• [Task to complete] Give the count of lines that hold the word "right" in this listing, with nothing added.

(Dataset extract Opens)

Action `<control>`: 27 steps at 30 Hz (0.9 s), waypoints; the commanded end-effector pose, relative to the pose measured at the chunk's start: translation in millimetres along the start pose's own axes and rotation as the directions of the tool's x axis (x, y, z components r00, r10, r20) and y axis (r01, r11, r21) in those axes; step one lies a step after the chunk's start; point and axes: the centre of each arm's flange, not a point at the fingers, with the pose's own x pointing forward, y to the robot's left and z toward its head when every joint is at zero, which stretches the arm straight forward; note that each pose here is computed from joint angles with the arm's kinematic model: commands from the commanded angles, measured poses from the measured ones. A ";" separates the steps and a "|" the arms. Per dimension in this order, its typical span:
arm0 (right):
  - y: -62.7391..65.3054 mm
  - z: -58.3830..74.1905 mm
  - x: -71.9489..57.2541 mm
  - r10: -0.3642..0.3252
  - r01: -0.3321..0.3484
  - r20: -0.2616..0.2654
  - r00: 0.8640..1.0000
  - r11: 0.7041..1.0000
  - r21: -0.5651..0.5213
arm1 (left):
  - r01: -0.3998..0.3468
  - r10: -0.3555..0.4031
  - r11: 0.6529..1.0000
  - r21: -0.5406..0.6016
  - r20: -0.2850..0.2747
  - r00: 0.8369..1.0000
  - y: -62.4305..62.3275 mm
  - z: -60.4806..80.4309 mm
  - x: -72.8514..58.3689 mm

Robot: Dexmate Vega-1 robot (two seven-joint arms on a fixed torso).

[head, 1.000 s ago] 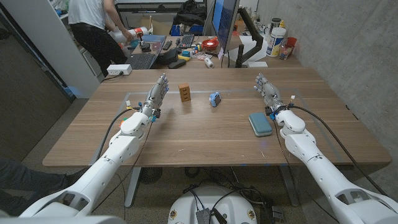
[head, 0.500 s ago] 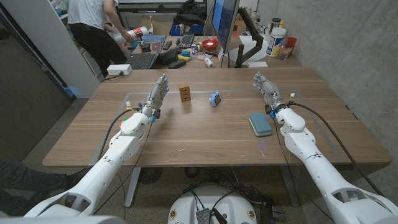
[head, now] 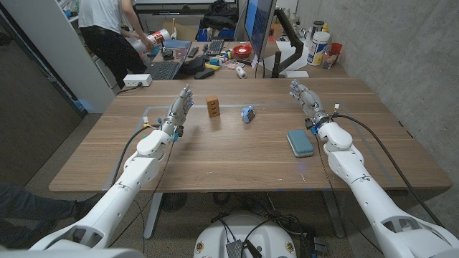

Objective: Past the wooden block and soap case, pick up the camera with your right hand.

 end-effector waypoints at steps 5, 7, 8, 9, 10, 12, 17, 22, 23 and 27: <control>4.5 8.5 0.9 0.029 -0.025 0.048 0.998 0.997 -0.075 | 0.010 -0.010 1.000 0.012 -0.001 1.000 -0.2 4.5 -2.0; 5.3 9.1 1.3 0.027 -0.024 0.049 0.998 0.997 -0.073 | 0.009 -0.009 1.000 0.012 -0.002 1.000 -0.2 4.5 -1.7; 6.7 10.3 2.1 0.035 -0.030 0.055 0.998 0.996 -0.087 | 0.008 -0.008 1.000 0.013 -0.004 1.000 -0.2 4.4 -1.2; 7.4 11.0 2.6 0.038 -0.033 0.058 0.998 0.995 -0.094 | 0.008 -0.008 1.000 0.015 -0.005 1.000 -0.3 4.3 -0.6; 8.0 11.5 3.1 0.040 -0.034 0.060 0.997 0.995 -0.099 | 0.009 -0.009 1.000 0.015 -0.006 1.000 -0.4 4.1 -0.3; 9.5 12.6 4.1 0.045 -0.038 0.065 0.997 0.993 -0.109 | 0.012 -0.012 1.000 0.016 -0.007 1.000 -0.7 3.8 0.4; 13.4 14.8 6.4 0.052 -0.041 0.081 0.995 0.991 -0.124 | 0.018 -0.018 1.000 0.015 -0.005 1.000 -1.9 3.4 1.4; 16.4 18.2 8.5 0.068 -0.053 0.099 0.993 0.988 -0.145 | 0.022 -0.022 1.000 0.010 -0.001 1.000 -2.9 3.3 2.3; 16.9 18.9 8.9 0.071 -0.055 0.102 0.992 0.987 -0.148 | 0.023 -0.023 1.000 0.010 0.000 1.000 -3.1 3.5 2.5; 19.1 22.3 10.5 0.082 -0.064 0.110 0.991 0.984 -0.164 | 0.026 -0.026 1.000 0.013 0.002 1.000 -3.4 5.0 3.2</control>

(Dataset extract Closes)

• [Expected output] 2